■ **AIM OF THE TASK**
The following data has a line with "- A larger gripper" and a line with "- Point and". Write out exactly those lines and all the lines between them.

■ **INFORMATION PROVIDED**
_ _ _ _ _

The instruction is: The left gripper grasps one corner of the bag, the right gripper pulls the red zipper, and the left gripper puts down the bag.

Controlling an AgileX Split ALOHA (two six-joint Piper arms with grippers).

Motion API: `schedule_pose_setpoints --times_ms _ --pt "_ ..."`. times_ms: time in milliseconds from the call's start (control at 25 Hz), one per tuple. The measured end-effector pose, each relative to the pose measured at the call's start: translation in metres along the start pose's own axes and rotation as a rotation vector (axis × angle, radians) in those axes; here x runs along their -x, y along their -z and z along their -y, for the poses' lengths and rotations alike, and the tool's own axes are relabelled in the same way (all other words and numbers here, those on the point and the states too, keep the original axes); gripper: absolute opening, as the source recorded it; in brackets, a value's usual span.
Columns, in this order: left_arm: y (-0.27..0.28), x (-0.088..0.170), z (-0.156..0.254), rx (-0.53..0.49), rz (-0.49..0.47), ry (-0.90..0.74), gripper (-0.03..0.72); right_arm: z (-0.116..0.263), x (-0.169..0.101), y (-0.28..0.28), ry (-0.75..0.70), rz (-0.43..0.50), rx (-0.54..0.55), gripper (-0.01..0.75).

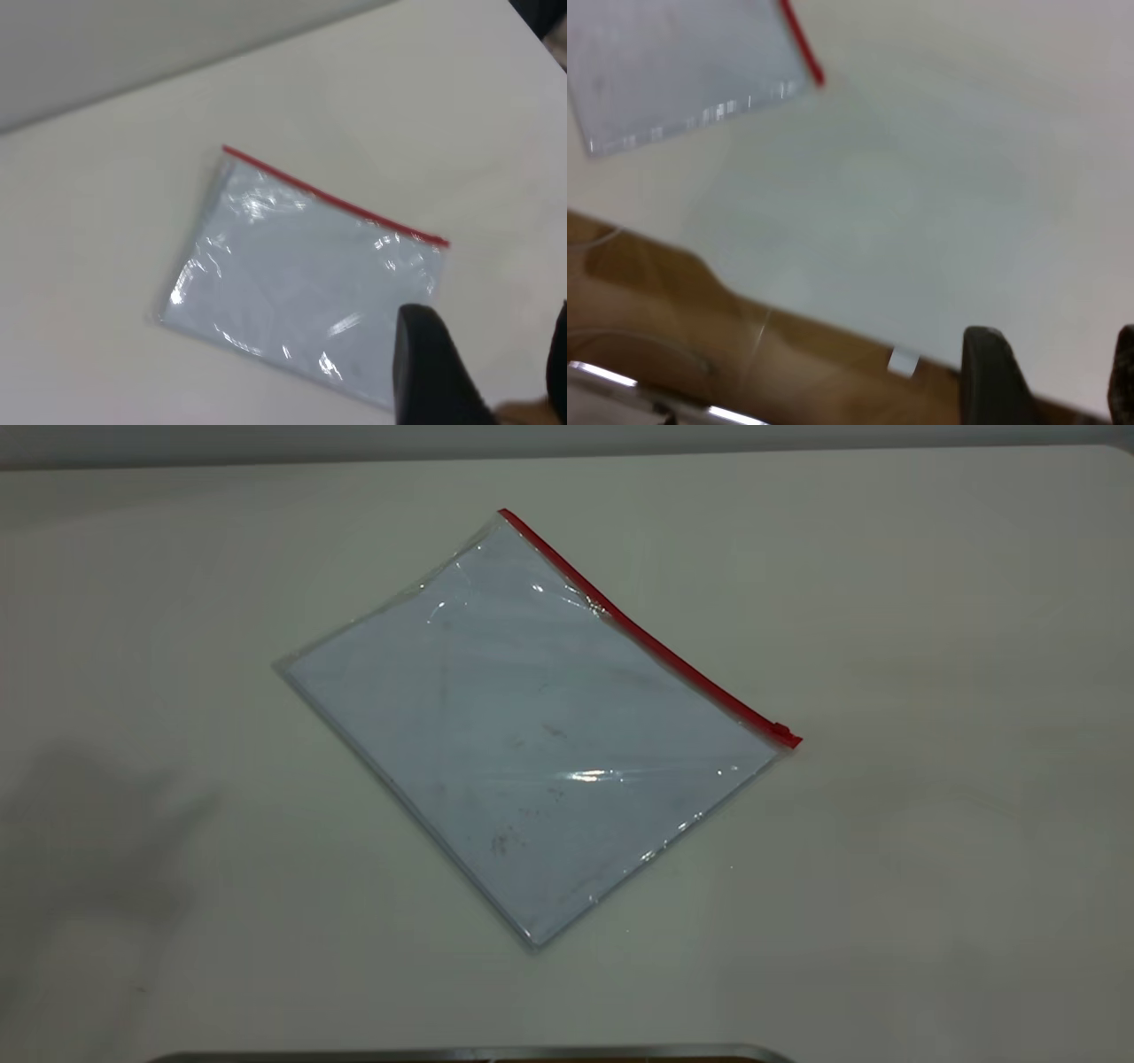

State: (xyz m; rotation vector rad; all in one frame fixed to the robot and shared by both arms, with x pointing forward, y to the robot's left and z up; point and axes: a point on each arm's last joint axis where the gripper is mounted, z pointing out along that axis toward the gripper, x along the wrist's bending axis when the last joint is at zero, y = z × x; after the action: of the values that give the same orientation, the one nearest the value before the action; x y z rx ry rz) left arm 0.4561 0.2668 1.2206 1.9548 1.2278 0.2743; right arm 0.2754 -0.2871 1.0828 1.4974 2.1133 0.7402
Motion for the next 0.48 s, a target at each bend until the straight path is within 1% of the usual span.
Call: schedule_pose_setpoints --times_ms 80,240,480 --pt "0.009 0.011 0.024 -0.015 -0.027 -0.003 0.388 0.012 -0.001 -0.012 -0.035 -0.001 -0.009 0.359" --pt "0.012 0.021 0.082 -0.101 -0.111 0.046 0.388 0.03 -0.002 -0.035 -0.081 -0.001 -0.029 0.359" --pt "0.005 0.029 0.181 -0.224 -0.268 0.096 0.388 0.029 -0.002 -0.036 -0.089 0.002 -0.005 0.359"
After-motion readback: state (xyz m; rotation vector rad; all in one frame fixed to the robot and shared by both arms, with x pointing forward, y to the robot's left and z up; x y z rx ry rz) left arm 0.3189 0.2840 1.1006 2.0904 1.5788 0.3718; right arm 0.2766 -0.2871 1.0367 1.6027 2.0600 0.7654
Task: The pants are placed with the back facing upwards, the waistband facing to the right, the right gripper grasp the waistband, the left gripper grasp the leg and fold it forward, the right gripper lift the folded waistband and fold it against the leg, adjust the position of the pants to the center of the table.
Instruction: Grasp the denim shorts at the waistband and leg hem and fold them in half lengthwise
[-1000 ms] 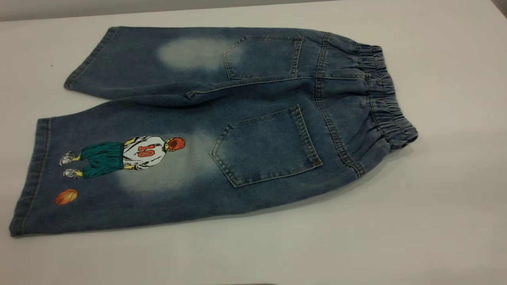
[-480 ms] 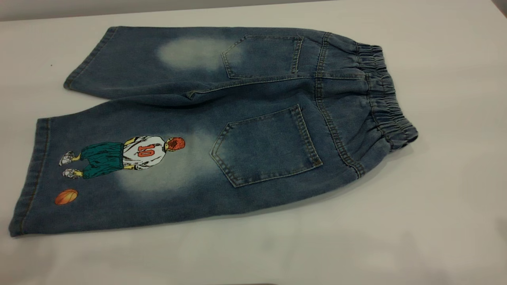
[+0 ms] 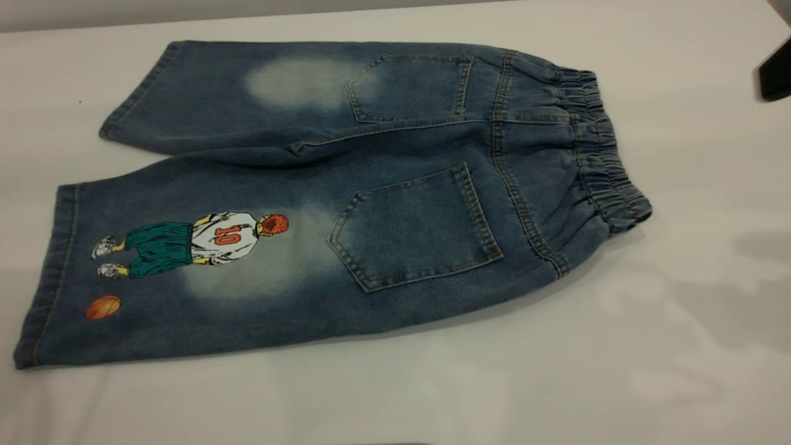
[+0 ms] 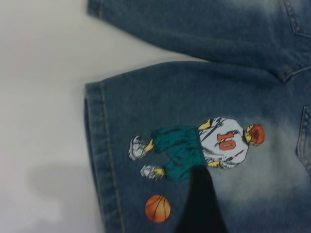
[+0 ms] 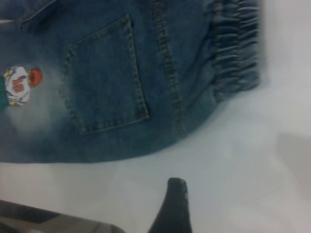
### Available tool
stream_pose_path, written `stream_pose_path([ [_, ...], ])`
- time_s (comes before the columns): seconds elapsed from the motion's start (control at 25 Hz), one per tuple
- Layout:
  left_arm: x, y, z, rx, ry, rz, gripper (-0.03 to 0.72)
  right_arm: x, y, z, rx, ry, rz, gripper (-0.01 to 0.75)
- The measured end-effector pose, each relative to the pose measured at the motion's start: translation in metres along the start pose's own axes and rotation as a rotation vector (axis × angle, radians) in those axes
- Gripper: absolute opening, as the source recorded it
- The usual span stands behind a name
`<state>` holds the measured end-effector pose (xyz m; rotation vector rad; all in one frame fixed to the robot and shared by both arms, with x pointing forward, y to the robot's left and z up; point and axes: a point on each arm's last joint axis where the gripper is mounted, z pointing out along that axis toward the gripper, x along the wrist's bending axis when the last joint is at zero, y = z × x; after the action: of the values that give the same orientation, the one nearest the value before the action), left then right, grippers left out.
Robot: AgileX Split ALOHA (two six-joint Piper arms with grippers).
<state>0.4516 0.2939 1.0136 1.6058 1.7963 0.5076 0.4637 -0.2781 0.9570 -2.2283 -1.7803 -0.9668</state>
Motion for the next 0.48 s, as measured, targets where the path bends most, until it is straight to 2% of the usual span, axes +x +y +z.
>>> stream_pose_path([
  [0.2,0.0,0.002,0.004,-0.018,-0.01,0.026,0.496,-0.016,0.008,0.036,0.03,0.047,0.015,0.586],
  [0.48,0.0,0.003,0.004,-0.025,-0.011,0.038,0.496,-0.041,0.007,0.079,0.061,0.065,0.082,0.586],
])
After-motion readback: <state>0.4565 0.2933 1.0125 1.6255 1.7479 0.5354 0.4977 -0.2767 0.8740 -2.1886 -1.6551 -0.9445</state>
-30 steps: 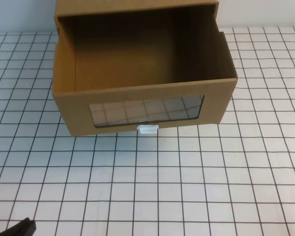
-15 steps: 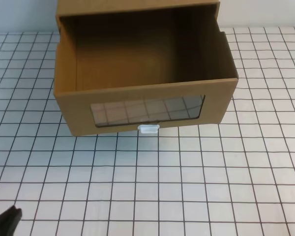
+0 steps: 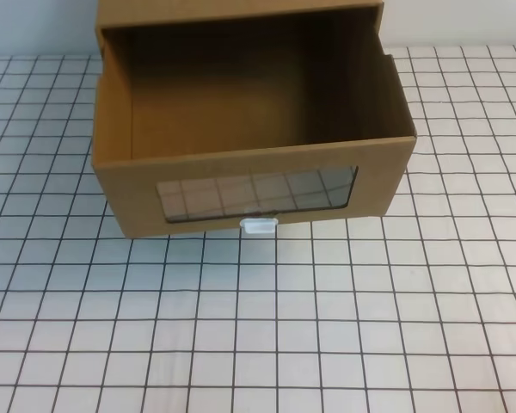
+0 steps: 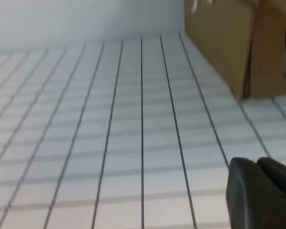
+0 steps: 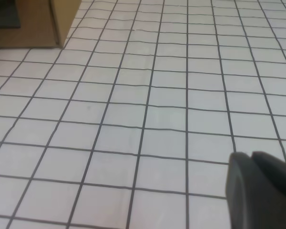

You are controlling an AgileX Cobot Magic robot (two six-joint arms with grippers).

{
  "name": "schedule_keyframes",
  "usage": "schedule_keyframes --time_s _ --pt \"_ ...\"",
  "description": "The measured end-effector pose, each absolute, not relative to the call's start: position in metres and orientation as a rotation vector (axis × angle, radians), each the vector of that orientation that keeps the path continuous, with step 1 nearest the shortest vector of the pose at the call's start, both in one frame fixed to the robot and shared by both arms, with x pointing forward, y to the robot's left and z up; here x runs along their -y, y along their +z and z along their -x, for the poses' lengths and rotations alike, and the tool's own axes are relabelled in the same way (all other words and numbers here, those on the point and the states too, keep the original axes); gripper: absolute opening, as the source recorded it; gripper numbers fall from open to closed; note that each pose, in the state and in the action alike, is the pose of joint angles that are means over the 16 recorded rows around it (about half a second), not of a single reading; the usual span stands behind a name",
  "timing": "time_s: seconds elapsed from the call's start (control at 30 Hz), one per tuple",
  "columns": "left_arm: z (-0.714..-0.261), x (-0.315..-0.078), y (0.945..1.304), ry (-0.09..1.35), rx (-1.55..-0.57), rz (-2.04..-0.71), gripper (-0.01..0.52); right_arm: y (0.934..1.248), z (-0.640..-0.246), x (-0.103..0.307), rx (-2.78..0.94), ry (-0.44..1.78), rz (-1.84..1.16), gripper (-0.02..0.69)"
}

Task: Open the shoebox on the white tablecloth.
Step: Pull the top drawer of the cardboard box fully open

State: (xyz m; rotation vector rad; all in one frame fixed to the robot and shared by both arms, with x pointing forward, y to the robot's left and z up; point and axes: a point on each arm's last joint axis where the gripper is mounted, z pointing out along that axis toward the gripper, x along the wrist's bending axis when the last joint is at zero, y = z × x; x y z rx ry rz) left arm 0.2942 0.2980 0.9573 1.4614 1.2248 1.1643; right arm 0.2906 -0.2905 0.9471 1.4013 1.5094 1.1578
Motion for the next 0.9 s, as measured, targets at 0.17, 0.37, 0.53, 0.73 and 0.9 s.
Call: schedule_keyframes --time_s 0.17,0.37,0.53,0.73,0.9 --pt "-0.293 -0.299 0.950 1.133 -1.290 -1.515 -0.002 0.947 -0.291 0.291 -1.509 1.158 -1.401 -0.013" --pt "-0.291 -0.299 0.945 1.102 -1.326 -1.562 -0.002 0.947 -0.291 0.291 -1.509 1.158 -1.401 -0.013" --pt "-0.291 -0.299 0.945 1.097 -1.331 -1.568 -0.002 0.947 -0.291 0.291 -1.509 1.158 -1.401 -0.013" --pt "-0.291 -0.299 0.945 1.096 -1.333 -1.568 -0.002 0.947 -0.291 0.291 -1.509 1.158 -1.401 -0.013" --pt "-0.291 -0.299 0.945 1.095 -1.334 -1.567 -0.002 0.947 -0.291 0.290 -1.509 1.158 -1.401 -0.013"
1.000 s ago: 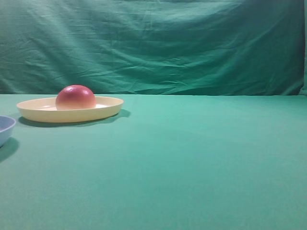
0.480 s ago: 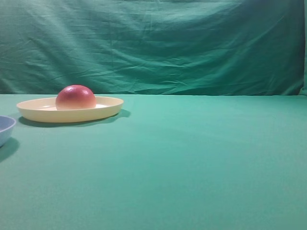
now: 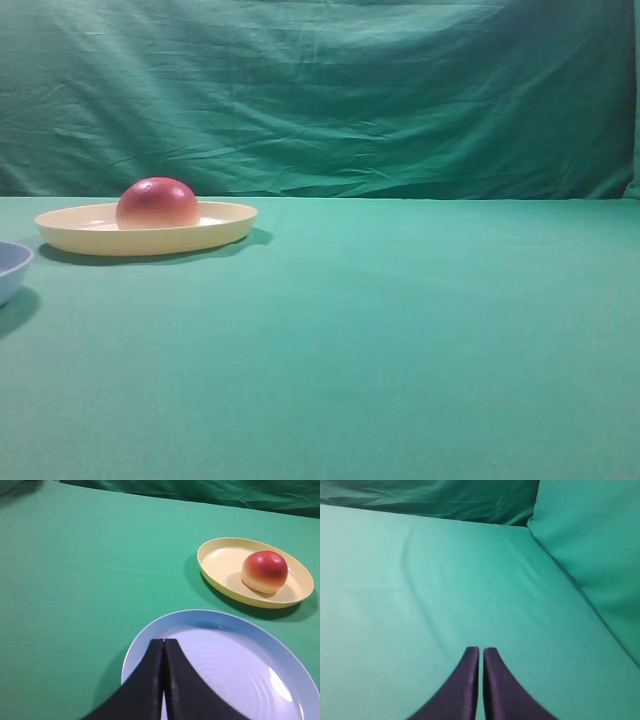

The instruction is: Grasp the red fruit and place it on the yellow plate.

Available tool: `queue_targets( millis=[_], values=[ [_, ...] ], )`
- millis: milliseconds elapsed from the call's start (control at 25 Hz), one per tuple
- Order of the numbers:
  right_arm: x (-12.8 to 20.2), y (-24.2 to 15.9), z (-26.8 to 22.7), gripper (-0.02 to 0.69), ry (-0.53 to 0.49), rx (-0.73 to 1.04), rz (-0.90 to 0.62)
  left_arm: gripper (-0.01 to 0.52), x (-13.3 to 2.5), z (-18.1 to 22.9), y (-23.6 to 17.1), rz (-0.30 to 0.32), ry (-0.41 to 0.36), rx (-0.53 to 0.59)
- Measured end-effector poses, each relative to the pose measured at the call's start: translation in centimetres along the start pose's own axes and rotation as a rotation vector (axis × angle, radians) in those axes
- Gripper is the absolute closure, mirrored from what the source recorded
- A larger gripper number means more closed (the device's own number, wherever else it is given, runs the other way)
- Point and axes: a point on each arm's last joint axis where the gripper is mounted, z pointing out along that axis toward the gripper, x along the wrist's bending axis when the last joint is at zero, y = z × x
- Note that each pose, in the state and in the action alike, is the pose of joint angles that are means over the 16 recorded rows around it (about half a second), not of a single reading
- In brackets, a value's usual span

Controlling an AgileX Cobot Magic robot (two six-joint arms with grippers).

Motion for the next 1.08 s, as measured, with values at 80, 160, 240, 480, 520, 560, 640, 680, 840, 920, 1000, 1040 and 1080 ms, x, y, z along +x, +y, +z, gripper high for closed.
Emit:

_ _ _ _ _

■ **EXPECTED ANSWER**
- A larger gripper number means more closed (the device's own number, wherever else it is given, runs the other way)
- Point and axes: a point on each arm's last joint axis where the gripper is mounted, z pointing out along that axis toward the gripper, x along the wrist's bending axis when the last joint is at zero, y = z × x

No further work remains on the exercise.